March's book is Angela Garbes' Essential Labor: Mothering as Social Change (256 p.), an exploration into the way systems exploit caregiving and how the essential work of mothering can fix not just family life, but society. Join us as we consider:
- Why women of color do the majority of care work
- How individualized and isolated mothering can often be
- Why the labor of caretaking is undervalued and undercompensated
Register through this page for a calendar invitation, event reminders, and notifications of when the book is ready for check-out. Registrants will be notified when the library has copies available for loan, typically five weeks in prior to discussion!
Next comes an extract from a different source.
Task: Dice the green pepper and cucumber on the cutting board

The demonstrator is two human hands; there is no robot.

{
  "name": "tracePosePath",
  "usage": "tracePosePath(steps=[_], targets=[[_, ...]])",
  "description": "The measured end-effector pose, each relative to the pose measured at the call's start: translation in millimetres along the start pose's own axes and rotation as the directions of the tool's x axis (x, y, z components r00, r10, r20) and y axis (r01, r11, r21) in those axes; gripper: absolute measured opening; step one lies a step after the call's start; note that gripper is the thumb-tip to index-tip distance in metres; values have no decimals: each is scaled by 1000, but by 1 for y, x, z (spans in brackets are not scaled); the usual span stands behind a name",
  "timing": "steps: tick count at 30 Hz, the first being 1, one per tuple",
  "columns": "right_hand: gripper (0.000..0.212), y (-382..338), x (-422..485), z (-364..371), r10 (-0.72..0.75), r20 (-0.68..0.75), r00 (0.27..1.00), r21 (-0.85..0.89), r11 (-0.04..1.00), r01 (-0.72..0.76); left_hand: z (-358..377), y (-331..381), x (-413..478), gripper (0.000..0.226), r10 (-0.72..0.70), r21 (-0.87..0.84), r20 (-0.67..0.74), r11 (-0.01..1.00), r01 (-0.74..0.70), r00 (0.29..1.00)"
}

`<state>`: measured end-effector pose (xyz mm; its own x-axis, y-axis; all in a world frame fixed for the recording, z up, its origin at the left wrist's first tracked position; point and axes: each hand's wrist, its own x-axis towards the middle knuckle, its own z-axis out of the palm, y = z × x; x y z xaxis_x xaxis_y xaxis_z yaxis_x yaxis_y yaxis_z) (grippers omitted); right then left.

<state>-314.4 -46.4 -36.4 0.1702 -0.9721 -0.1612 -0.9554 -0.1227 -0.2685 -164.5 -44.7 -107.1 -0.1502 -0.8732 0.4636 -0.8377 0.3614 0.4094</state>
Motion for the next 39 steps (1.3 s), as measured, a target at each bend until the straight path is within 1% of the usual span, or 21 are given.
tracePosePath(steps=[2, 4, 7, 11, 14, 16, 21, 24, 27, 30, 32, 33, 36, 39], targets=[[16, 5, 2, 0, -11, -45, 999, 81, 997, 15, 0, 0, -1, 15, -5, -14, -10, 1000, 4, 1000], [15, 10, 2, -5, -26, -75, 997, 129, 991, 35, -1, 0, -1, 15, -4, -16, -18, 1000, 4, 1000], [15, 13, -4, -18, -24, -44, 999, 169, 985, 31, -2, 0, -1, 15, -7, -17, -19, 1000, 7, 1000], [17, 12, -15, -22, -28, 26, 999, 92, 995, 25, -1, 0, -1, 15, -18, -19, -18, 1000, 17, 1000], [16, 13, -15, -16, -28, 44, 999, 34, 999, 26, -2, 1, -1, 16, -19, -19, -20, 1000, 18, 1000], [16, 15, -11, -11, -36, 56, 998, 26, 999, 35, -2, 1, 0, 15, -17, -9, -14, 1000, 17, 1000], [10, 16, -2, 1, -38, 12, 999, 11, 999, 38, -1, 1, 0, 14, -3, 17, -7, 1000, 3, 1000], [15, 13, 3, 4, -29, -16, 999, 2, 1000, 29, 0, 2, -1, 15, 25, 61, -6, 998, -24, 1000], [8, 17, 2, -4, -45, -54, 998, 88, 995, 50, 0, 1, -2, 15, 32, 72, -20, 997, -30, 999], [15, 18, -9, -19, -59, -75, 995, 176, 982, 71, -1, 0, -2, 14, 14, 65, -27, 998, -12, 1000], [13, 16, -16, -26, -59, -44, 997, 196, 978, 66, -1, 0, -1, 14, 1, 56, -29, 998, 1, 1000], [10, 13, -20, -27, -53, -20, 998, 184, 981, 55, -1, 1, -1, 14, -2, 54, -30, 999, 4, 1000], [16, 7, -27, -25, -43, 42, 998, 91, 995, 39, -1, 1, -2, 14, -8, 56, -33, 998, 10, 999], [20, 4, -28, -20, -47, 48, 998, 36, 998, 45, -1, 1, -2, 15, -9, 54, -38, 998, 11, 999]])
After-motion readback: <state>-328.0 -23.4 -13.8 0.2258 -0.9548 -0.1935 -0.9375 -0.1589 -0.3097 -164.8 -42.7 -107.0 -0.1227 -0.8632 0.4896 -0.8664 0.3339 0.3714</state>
The Covid-19 pandemic shed fresh light on a long-overlooked truth: mothering is among the only essential work humans do. In response to the increasing weight placed on mothers and caregivers—and the lack of a social safety net to support them—writer Angela Garbes found herself pondering a vital question: How, under our current circumstances that leave us lonely, exhausted, and financially strained, might we demand more from American family life?
In Essential Labor, Garbes explores assumptions about care, work, and deservedness, offering a deeply personal and rigorously reported look at what mothering is, and can be. A first-generation Filipino-American, Garbes shares the perspective of her family's complicated relationship to care work, placing mothering in a global context—the invisible economic engine that has been historically demanded of women of color.
Garbes contends that while the labor of raising children is devalued in America, the act of mothering offers the radical potential to create a more equitable society. In Essential Labor, Garbes reframes the physically and mentally draining work of meeting a child's bodily and emotional needs as opportunities to find meaning, to nurture a deeper sense of self, pleasure, and belonging. This is highly skilled labor, work that impacts society at its most foundational level.
Part galvanizing manifesto, part poignant narrative, Essential Labor is a beautifully rendered reflection on care that reminds us of the irrefutable power and beauty of mothering.